Work to be completed:
Repeat the listing below exactly as given.

Data shown:
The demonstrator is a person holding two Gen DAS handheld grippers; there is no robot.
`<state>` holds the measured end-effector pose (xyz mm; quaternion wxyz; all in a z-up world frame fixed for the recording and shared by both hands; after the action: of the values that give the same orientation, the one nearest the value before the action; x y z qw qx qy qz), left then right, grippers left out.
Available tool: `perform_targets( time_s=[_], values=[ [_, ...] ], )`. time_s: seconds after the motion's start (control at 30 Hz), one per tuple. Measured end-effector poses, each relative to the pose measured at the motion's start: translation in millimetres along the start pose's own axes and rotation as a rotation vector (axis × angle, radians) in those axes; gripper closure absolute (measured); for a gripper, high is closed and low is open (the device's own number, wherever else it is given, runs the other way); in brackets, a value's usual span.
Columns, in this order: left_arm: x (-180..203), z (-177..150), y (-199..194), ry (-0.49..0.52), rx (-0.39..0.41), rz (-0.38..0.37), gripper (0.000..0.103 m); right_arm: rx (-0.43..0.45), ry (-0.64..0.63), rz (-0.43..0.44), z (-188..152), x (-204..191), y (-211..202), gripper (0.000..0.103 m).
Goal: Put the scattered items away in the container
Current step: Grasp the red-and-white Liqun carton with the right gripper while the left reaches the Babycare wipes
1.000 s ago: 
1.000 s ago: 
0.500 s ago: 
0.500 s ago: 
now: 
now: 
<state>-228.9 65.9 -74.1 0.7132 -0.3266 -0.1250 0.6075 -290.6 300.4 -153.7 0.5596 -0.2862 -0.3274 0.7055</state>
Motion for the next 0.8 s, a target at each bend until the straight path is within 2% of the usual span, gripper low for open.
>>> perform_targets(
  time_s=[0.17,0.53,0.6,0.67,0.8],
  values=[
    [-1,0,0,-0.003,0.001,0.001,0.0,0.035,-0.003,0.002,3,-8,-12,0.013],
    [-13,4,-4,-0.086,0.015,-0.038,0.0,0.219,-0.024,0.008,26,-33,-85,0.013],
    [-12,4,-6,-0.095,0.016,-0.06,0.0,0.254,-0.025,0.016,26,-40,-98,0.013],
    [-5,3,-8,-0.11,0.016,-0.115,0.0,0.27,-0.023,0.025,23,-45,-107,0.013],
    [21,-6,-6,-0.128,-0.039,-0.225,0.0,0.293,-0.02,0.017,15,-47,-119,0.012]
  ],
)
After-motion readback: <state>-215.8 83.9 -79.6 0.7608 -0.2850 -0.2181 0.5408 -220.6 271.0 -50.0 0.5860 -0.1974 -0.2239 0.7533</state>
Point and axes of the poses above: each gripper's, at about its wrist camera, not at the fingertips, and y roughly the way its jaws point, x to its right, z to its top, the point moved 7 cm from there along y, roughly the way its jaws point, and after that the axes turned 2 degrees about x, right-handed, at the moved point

Your response:
The demonstrator is a person holding two Gen DAS handheld grippers; there is no robot.
`<state>` holds the measured end-effector pose (xyz mm; quaternion wxyz; all in a z-up world frame fixed for the recording and shared by both hands; after the action: of the values that give the same orientation, the one nearest the value before the action; x y z qw qx qy qz), left then right, grippers left out.
Available tool: `perform_targets( time_s=[_], values=[ [_, ...] ], )`. time_s: seconds after the motion's start (control at 30 Hz), one per tuple. Measured end-effector poses, each relative to the pose measured at the motion's start: translation in millimetres along the start pose's own axes and rotation as a rotation vector (axis × angle, radians) in those axes; gripper closure absolute (measured); for a gripper, high is closed and low is open (the device's own number, wherever else it is given, runs the other way); in brackets, a value's usual span.
Columns, in this order: left_arm: x (-180..203), z (-177..150), y (-199..194), ry (-0.49..0.52), rx (-0.39..0.41), rz (-0.38..0.37), gripper (0.000..0.103 m); right_arm: rx (-0.43..0.45), ry (-0.64..0.63), rz (-0.43..0.44), z (-188..152), x (-204..191), y (-211..202), gripper (0.000..0.103 m).
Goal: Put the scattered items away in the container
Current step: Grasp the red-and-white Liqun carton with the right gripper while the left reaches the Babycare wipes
1.000 s ago: 
1.000 s ago: 
0.500 s ago: 
0.500 s ago: 
now: 
now: 
<state>-228.9 65.9 -74.1 0.7132 -0.3266 -0.1250 0.6075 -290.6 300.4 -153.7 0.5596 -0.2862 -0.3274 0.7055</state>
Motion for the next 0.8 s, a target at each bend until the straight path is within 2% of the usual span, gripper low for open.
>>> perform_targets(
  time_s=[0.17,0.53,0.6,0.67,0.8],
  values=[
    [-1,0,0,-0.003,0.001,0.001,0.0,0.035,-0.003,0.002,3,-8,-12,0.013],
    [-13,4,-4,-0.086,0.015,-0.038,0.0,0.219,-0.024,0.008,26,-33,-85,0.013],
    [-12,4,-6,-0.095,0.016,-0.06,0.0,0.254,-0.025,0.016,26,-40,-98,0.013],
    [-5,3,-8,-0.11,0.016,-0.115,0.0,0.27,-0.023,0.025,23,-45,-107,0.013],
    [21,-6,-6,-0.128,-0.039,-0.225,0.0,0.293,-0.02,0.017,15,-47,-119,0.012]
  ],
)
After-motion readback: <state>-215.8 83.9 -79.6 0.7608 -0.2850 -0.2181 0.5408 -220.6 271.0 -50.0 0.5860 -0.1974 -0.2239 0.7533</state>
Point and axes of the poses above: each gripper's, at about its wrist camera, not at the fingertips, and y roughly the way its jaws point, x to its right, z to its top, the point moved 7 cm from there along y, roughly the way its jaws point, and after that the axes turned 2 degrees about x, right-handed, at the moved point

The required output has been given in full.